Forcing my curiosity aside, I returned to the present. “So now we are acquainted,” I said. “Why are you not yet worthy of the Round Table?”

Yvain sat back in the saddle and regarded me intently, for so long I wondered if the glamour had held. Eventually, he sighed and returned his eyes to the road. “Before I begin recounting my not particularly interesting tale, perhaps you could answer a question I have?”

My heart took a yearning leap. “Yes?” I said nervously.

He considered me again, then shook his head. “Never mind. It’s nothing.”

“Sir Yvain, if I am to trust you as my escort, then you must speak freely.”

A slight flush bloomed across his face. “Just about where, more specifically, we are headed. It is my honour to escort you anywhere, but I confess I have another purpose. I…thought you might lead me to Sir Lancelot.”

Relief flooded my body, half disappointment. “I see,” I replied. “But Sir Lancelot said he did not wish to be found.”

“I know, but someone will go and seek him—King Arthur won’t want Lancelot far from his side for long. Even if he has left your mistress’s house, I thought perhaps I could learn the road he took, and follow his route.” He cleared his throat. “It sounds rather impulsive, now I’ve spoken it aloud.”

His determination to question accepted wisdom struck me with pride. Here I was in his blood—his mother’s rebellious spirit alive in his burning desire to solve a problem, save his friend. His father never had half as much spine as our son was showing now.

“You and Sir Lancelot are friends?” I asked.

“I love him as though we were brothers. I cannot count the occasions he has saved my hide. I’d like to be the one to find him this time—to return the favour, and… ”

“Because it would put you in good stead,” I concluded. “With King Arthur.”

He smiled, blushing again. “There you have me caught. My reputation at Camelot will prosper, yes, but I miss Lancelot too. All I ask is to be taken where you saw him last, and by my faith, I will be your knight forever.”

Another blow landed upon my weakened heart. You are already mine forever, I thought. Even if you will never suffer to know it.

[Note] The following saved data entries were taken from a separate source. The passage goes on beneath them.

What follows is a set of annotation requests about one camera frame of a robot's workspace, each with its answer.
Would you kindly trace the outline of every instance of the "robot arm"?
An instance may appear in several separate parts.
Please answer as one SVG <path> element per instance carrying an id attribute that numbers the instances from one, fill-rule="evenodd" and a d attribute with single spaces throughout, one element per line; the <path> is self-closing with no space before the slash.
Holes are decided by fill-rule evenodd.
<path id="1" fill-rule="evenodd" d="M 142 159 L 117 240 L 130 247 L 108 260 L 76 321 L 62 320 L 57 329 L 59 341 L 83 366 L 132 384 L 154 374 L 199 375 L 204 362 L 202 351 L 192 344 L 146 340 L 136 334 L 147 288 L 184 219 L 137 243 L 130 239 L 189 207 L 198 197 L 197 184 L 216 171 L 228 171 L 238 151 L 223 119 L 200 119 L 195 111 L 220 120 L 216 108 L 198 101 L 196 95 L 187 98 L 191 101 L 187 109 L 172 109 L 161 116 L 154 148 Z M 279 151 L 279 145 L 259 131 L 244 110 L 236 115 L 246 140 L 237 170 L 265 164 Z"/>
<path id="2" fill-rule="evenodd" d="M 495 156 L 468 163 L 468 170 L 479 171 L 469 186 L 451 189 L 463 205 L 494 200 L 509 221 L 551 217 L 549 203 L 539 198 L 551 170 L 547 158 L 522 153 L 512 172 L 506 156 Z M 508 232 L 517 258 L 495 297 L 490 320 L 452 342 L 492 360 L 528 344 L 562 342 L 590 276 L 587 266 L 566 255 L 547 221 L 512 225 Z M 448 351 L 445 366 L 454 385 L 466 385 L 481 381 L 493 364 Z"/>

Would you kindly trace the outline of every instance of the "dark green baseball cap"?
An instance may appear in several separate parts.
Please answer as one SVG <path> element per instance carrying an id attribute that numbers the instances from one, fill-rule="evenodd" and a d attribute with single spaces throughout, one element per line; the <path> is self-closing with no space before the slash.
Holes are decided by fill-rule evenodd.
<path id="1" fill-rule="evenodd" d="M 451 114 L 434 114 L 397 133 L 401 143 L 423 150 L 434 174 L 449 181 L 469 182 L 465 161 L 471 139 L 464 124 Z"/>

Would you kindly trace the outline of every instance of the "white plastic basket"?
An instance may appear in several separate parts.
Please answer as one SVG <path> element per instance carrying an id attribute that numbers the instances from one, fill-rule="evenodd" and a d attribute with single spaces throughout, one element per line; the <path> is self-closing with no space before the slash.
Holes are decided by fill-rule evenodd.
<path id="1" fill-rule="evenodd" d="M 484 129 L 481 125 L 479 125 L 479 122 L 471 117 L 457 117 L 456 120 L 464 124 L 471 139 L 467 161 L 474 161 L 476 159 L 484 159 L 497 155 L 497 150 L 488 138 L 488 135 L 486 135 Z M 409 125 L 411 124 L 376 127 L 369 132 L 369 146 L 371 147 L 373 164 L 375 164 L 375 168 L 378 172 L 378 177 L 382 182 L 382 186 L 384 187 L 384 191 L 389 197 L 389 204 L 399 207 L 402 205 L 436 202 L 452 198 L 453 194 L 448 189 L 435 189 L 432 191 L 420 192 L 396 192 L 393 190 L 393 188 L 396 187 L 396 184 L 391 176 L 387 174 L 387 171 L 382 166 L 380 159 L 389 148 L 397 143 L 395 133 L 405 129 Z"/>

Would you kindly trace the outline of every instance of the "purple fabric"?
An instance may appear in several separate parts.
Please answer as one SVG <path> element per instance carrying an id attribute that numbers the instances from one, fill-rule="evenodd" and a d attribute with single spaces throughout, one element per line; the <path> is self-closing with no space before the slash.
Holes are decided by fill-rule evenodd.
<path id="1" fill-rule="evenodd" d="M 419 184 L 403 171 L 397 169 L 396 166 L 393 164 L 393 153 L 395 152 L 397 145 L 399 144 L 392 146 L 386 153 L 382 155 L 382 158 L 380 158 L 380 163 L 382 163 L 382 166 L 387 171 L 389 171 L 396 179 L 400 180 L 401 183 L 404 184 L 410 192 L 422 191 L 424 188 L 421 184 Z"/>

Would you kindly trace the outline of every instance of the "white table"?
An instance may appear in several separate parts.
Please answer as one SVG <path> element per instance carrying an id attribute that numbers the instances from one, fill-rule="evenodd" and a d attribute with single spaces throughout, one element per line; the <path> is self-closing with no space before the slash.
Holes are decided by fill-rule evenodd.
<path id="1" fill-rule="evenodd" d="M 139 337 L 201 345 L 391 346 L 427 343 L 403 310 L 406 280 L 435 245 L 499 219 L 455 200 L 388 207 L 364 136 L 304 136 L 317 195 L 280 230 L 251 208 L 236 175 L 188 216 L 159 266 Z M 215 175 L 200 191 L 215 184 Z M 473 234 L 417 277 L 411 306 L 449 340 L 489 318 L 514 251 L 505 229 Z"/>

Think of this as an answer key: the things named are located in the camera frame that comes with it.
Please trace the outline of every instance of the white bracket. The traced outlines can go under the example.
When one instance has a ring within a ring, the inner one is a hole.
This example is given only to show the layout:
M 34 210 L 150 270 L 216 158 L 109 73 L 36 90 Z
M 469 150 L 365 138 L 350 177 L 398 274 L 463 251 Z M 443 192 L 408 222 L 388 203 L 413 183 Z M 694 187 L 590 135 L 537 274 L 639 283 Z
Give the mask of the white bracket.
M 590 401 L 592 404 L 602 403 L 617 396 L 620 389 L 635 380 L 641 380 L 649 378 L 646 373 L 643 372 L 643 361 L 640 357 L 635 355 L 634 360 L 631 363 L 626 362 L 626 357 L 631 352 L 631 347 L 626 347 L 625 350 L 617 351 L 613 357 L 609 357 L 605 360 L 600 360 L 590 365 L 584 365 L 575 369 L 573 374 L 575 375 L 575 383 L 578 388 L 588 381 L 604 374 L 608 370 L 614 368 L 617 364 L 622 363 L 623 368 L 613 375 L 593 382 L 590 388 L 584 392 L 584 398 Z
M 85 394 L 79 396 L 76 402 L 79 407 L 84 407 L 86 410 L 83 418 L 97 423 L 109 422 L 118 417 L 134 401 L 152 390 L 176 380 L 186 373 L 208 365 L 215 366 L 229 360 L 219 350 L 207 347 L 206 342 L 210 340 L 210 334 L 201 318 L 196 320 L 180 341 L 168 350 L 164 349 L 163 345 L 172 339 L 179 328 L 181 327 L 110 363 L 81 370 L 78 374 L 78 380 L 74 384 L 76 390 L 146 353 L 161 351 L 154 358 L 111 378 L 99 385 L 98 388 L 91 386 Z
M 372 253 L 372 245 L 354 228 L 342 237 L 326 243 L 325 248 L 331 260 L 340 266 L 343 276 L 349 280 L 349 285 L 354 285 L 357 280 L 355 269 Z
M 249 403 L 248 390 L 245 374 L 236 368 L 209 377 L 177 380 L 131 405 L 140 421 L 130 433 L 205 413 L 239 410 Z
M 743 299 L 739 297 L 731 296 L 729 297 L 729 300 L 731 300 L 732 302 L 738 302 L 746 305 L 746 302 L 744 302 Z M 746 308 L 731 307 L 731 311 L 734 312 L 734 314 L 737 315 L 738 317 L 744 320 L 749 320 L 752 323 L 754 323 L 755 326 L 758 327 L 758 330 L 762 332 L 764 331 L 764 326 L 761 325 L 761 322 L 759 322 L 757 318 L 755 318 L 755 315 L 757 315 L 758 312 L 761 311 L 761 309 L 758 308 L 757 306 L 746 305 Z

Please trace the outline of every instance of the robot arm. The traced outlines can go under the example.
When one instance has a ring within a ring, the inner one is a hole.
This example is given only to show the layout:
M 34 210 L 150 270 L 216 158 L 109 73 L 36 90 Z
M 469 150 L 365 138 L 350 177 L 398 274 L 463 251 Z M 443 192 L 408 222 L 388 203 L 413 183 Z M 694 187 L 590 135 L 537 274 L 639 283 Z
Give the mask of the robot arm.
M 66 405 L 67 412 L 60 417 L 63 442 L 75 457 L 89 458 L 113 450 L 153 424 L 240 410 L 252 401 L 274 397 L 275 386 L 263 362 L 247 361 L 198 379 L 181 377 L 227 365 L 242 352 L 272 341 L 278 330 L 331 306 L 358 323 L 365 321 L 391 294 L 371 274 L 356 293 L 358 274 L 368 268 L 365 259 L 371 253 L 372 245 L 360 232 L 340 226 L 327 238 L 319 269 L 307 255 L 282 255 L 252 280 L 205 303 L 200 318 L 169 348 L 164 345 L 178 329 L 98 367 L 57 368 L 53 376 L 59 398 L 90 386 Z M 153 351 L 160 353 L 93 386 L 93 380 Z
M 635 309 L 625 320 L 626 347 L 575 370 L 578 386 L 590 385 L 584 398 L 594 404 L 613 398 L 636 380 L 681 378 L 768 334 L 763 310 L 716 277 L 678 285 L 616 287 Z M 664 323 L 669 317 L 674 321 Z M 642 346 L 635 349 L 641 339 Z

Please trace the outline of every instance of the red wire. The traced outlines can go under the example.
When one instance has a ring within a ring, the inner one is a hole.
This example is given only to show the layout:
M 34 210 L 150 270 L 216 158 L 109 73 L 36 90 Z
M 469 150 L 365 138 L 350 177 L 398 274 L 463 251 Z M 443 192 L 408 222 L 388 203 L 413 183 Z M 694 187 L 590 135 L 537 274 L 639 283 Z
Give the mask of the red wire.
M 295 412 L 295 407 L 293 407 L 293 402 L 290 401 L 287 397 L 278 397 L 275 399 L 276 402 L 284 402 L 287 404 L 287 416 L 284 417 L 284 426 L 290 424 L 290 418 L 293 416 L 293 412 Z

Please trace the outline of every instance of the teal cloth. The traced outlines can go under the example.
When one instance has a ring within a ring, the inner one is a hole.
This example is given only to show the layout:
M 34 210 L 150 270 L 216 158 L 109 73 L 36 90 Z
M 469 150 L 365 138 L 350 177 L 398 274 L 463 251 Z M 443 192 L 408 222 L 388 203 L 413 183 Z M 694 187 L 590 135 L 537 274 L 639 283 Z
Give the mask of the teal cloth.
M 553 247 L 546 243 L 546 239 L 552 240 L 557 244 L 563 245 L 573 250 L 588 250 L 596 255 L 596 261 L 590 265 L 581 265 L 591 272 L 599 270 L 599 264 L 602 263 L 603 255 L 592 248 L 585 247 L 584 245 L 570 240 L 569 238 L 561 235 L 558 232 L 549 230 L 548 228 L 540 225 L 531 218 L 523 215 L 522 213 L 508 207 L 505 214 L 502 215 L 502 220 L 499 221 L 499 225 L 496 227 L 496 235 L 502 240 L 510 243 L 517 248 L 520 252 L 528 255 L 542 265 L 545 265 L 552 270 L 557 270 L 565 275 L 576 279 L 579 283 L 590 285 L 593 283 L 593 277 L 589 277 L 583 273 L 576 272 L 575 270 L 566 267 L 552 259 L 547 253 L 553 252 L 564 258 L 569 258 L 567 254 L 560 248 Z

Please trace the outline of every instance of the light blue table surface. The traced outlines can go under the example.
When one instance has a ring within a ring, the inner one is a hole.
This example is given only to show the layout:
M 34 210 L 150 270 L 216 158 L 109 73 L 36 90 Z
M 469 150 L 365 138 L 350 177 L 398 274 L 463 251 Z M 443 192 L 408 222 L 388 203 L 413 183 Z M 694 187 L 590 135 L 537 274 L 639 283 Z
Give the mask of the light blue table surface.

“You speak of your reputation as if it needs improvement,” I said. “Why?”

He looked down, fussing with the laces on his gloves. “A while ago—well, not that long—my uncle…King Arthur, he…banished me from his court.”

Motherly outrage reared in me like a woken dragon, but I managed to stop my own voice from breaking through. “Goodness!” the damsel exclaimed. “What had you done?”

For a moment, he looked slightly mutinous—another sliver of myself reflected. I wondered if Yvain had ever unleashed his Morgan side upon his father.

“A handsome mantle was sent to Camelot as a gift for the King,” he said.

“But it was poisoned, deadly. God be thanked, its danger was discovered before he could wear the garment, though by causing the death of the unfortunate messenger who brought it. However, the King declared that it was my mother who sent the mantle to cause his death. This did not sit well with me, so I stood up and argued that she could not be to blame.”

I gripped the saddlebow lest I slip sideways. “You didn’t think she was guilty?”

He shook his head. “There was no proof—certainly not enough to make such a declaration. To begin with, she is far cleverer than that, and it did not seem like something she would do. The King took my words as defiance, and sent me from the court.”

My first impulse was to cry out he was right, that for all the chaos I had inflicted upon Camelot, sending a piece of clothing to murder Arthur was not one of them, and I indeed was wiser than such a faulty scheme.

I wanted to assure my son he had acted with honour and courage, and no king could ask for more.

But I was either an unimportant damsel or his wayward mother who had left him behind; neither of us had the privilege.

Instead, I swallowed my feelings and asked, “How long were you banished?”